Simon Dumenco wrote an AdAge article: Thanks for the Apology, Huffington Post. Now Please Apologize to the Writer You Suspended, and cuts HuffPo down to size. Their habit of regurgitating, oh sorry, "aggregating" news articles from other sources while hiding the links to the original article way down at the bottom hasn't gone unnoticed by those who provide original content, and Simon's demand of an apology is both informative and seriously sarcastic. I can't find a word to disagree with. I'm dying to see this AdAGe article re-aggregated by HuffPo.

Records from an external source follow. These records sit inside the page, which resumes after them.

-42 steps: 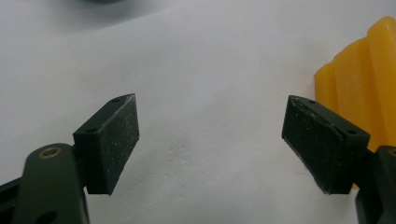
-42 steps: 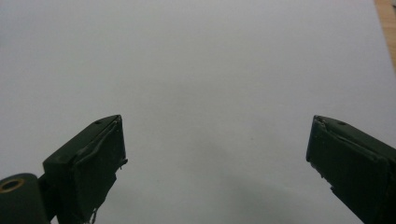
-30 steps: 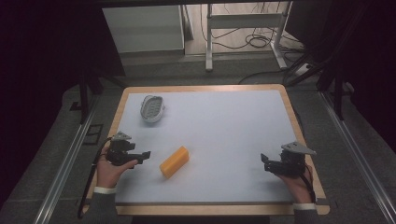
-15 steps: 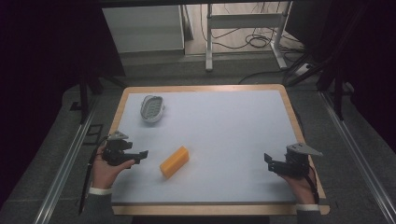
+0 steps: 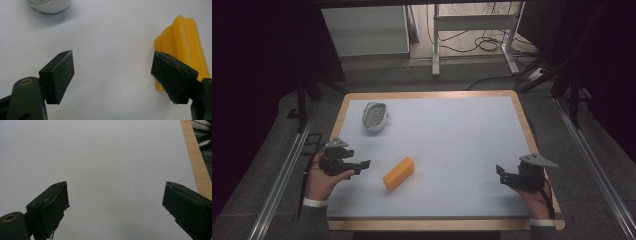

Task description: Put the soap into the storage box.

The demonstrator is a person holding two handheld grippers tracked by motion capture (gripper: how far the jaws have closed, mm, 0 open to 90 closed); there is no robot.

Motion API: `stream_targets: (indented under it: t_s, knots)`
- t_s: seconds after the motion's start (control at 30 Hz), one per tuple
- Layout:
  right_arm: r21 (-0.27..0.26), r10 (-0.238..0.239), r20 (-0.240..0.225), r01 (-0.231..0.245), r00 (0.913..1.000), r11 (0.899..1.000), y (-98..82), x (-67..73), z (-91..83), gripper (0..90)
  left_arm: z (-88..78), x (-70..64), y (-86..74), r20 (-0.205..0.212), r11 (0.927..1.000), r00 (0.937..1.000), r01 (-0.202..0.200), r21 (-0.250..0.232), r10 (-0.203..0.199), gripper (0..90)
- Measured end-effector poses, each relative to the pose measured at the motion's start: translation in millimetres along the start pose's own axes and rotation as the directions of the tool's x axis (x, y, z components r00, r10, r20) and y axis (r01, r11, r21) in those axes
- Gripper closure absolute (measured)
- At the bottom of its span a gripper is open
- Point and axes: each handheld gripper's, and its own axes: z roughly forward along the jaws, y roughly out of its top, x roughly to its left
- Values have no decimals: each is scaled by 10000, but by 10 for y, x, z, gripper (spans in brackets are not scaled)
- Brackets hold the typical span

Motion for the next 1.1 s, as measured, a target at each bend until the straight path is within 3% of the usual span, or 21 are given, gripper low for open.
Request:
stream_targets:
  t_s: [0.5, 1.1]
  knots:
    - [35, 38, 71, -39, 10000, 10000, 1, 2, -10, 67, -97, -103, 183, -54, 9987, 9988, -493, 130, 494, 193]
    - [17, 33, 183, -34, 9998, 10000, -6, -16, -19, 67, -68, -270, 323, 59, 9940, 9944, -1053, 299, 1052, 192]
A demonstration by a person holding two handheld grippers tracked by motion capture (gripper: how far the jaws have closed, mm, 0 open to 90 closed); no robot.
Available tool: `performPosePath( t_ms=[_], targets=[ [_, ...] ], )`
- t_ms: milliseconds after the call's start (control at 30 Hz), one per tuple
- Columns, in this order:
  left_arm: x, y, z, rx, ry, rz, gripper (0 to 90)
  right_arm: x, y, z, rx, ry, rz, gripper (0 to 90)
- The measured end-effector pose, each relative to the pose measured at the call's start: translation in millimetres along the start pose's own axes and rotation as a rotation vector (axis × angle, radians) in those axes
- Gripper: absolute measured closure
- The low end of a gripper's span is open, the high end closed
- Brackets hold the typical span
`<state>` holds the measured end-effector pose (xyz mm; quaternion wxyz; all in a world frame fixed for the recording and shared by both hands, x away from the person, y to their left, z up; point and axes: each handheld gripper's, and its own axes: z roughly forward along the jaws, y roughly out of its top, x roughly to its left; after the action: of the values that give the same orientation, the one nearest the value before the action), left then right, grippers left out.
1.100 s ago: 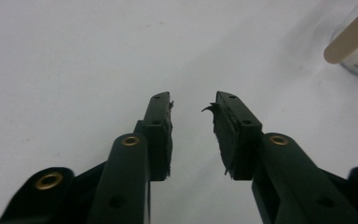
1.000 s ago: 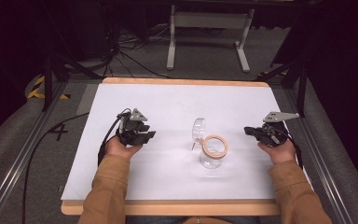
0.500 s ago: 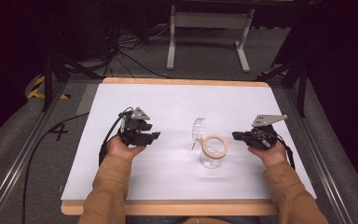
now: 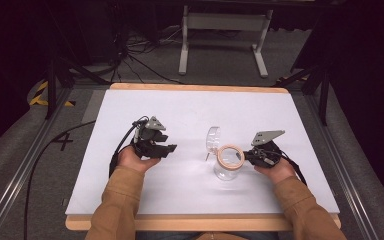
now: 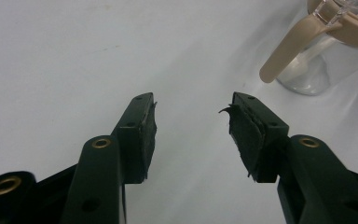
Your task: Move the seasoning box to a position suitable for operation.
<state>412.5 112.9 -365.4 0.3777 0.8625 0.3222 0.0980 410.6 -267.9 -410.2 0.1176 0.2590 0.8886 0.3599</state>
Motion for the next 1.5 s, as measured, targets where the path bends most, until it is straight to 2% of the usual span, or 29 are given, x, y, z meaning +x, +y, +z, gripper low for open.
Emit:
performPosePath(
  t_ms=[167,333,400,567,700,800,833,900,967,1067,1133,1167,1367,1500],
  targets=[
    [0.2,0.7,1.3,-0.001,-0.004,0.005,50.1,0.3,-1.4,0.1,0.008,0.014,0.016,89.8],
    [-0.3,3.2,2.7,-0.001,-0.007,0.005,50.1,4.7,-4.8,0.2,0.027,0.031,0.004,89.9],
    [-0.7,5.7,3.9,-0.003,-0.003,0.006,50.7,7.9,-6.2,-0.3,0.034,0.032,-0.004,89.9],
    [-1.3,13.4,10.8,0.014,-0.032,0.001,53.1,20.4,-8.7,-4.3,0.041,0.047,-0.033,89.9],
    [-3.0,17.3,13.4,0.018,-0.040,0.015,53.8,28.0,-9.0,-4.8,0.046,0.055,-0.050,89.8],
    [-4.1,20.4,14.3,0.023,-0.053,0.022,57.6,36.1,-8.6,-5.4,0.054,0.071,-0.068,89.8],
    [-2.6,22.5,16.0,0.029,-0.093,0.004,59.4,38.1,-8.4,-5.3,0.054,0.075,-0.074,89.8],
    [-0.9,23.5,18.1,0.033,-0.134,-0.043,61.5,42.3,-7.6,-5.1,0.059,0.083,-0.080,89.9],
    [-0.1,23.7,19.0,0.036,-0.147,-0.050,63.6,45.1,-6.9,-4.7,0.059,0.089,-0.084,89.8],
    [0.4,23.7,19.3,0.057,-0.145,-0.037,68.7,52.4,-4.5,-2.9,0.066,0.108,-0.103,89.8],
    [0.2,23.6,18.3,0.054,-0.150,-0.042,71.4,56.6,-2.5,-1.0,0.069,0.118,-0.115,89.8],
    [-0.3,23.4,18.4,0.040,-0.152,-0.056,72.2,58.3,-1.8,0.2,0.069,0.123,-0.120,89.8],
    [-0.4,23.9,17.6,0.048,-0.157,-0.066,76.4,65.4,0.7,4.5,0.074,0.147,-0.131,89.8],
    [-1.0,24.8,18.0,0.064,-0.156,-0.052,77.6,71.7,3.3,8.5,0.068,0.175,-0.141,89.7]
  ],
)
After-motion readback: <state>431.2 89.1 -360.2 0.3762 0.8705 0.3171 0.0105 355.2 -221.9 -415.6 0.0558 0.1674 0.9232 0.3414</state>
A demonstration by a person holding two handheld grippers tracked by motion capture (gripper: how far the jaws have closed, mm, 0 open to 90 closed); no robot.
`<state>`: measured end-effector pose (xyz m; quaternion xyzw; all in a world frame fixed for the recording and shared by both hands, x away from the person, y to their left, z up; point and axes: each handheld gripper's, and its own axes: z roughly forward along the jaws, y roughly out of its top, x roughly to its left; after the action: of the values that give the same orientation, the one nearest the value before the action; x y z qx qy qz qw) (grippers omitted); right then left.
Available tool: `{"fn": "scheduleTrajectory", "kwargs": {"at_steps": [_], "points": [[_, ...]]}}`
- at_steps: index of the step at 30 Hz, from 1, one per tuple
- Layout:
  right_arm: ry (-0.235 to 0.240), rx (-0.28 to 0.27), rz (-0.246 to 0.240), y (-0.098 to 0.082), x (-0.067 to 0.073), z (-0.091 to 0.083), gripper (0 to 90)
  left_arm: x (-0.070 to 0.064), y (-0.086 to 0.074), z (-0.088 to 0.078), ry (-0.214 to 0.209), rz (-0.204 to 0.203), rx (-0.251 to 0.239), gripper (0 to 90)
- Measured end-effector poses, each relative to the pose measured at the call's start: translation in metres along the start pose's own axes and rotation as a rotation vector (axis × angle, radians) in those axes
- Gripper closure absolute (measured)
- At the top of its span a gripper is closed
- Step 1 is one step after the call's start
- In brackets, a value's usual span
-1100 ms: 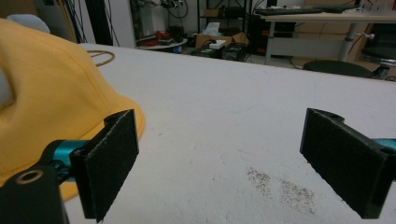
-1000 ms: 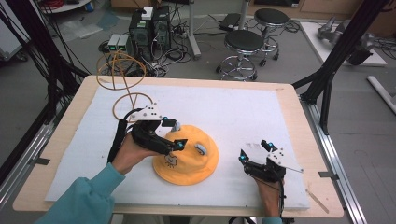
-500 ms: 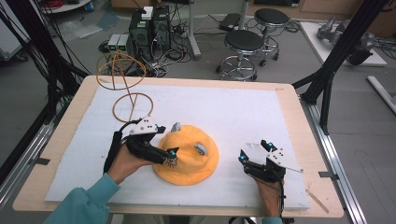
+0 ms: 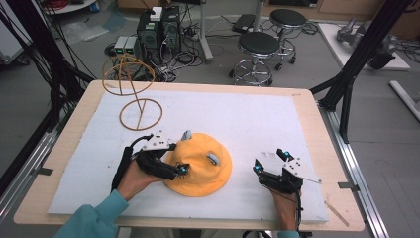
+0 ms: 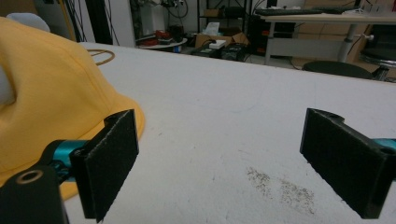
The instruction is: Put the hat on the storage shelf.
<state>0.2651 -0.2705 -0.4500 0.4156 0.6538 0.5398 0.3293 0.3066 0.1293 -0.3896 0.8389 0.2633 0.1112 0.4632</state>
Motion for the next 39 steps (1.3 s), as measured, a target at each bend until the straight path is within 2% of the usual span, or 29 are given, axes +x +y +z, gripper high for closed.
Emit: {"fn": "scheduleTrajectory", "kwargs": {"at_steps": [4, 5, 6, 10, 12, 15, 18, 23, 29, 33, 39], "points": [[0.0, -0.001, 0.002, 0.0, 0.0, 0.0, 10.4, 0.0, -0.001, 0.001, -0.006, 0.001, 0.011, 32.7], [0.001, -0.001, 0.002, 0.0, 0.0, 0.0, 10.4, 0.0, -0.001, 0.001, -0.018, 0.004, 0.016, 38.0], [0.0, 0.0, 0.003, 0.0, 0.0, 0.0, 10.4, 0.001, -0.001, 0.001, -0.025, 0.007, 0.017, 47.3], [0.0, 0.002, 0.007, 0.0, 0.0, 0.0, 10.4, 0.001, -0.002, 0.003, -0.025, 0.015, 0.025, 71.5], [0.0, 0.002, 0.006, 0.0, 0.0, 0.0, 10.4, 0.002, -0.002, 0.004, -0.027, 0.011, 0.035, 79.3], [0.0, 0.002, 0.007, 0.0, 0.0, 0.0, 10.5, 0.001, -0.002, 0.005, -0.023, 0.018, 0.035, 85.3], [0.0, 0.002, 0.008, 0.0, 0.0, 0.0, 10.4, 0.0, -0.002, 0.004, -0.024, 0.014, 0.034, 86.3], [0.001, 0.002, 0.008, 0.0, 0.0, 0.0, 10.4, 0.001, -0.001, -0.001, -0.044, -0.016, 0.03, 86.6], [-0.001, 0.001, 0.005, 0.0, 0.0, 0.0, 10.4, 0.006, 0.008, -0.02, -0.028, -0.025, 0.017, 86.7], [-0.001, -0.001, 0.0, 0.0, 0.0, 0.0, 10.4, 0.011, 0.021, -0.037, -0.019, -0.021, -0.013, 86.8], [-0.001, 0.0, 0.002, 0.0, 0.0, 0.0, 10.4, 0.023, 0.05, -0.068, 0.02, -0.01, -0.065, 86.8]]}}
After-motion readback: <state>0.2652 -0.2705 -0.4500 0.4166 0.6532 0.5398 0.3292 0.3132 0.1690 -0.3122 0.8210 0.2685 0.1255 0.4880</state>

I have to say, though, that I'm disheartened by your decision to indefinitely suspend the writer who "over-aggregated" (in the words of Steve Myers at the Poynter Institute's Romenesko blog) my post at AdAge.com. I'm certainly not alone in feeling this way. I imagine that, like me, you've been reading the reactions that have been rippling across the media blogosphere, and you're finding that there's general unanimity that HuffPo is singling out -- indeed, scapegoating -- a young writer for engaging in a style of aggregration long practiced, condoned and encouraged by Huffington Post editorial management. If you haven't already seen it, Ryan Tate's Gawker post titled "HuffPo Suspends Writer for Doing 'What We Were Taught and Told to Do'" is definitely worth reading, as is Choire Sicha's brief but delightfully over-the-top post at The Awl, in which he writes that HuffPo's suspension decision is "along the lines of arresting hookers instead of johns, or drug users instead of drug importers, or something" (not that Choire has firsthand experience with any of those things).
You've surely been noting a theme in the critiques of your decision: Tons of people in the media world have witnessed -- and have been victims of -- HuffPo's casual editorial muggings over the years. For instance, consider the first line of Kevin Roderick's post yesterday at LA Observed: "What the Huffington Post does with many stories it picks up from others (including LA Observed) is have a junior writer rewrite them without adding new facts or smart observation, then not hint until the end that the story actually came from somewhere else." Or Dennis Romero's post at LA Weekly, in which he blasts HuffPo's "hypocrisy," writing, "Seems to us that every other time we tune in to HuffPo we see such aggressive aggregation, e.g. other peoples' stories rewritten with substantially buried links toward the end."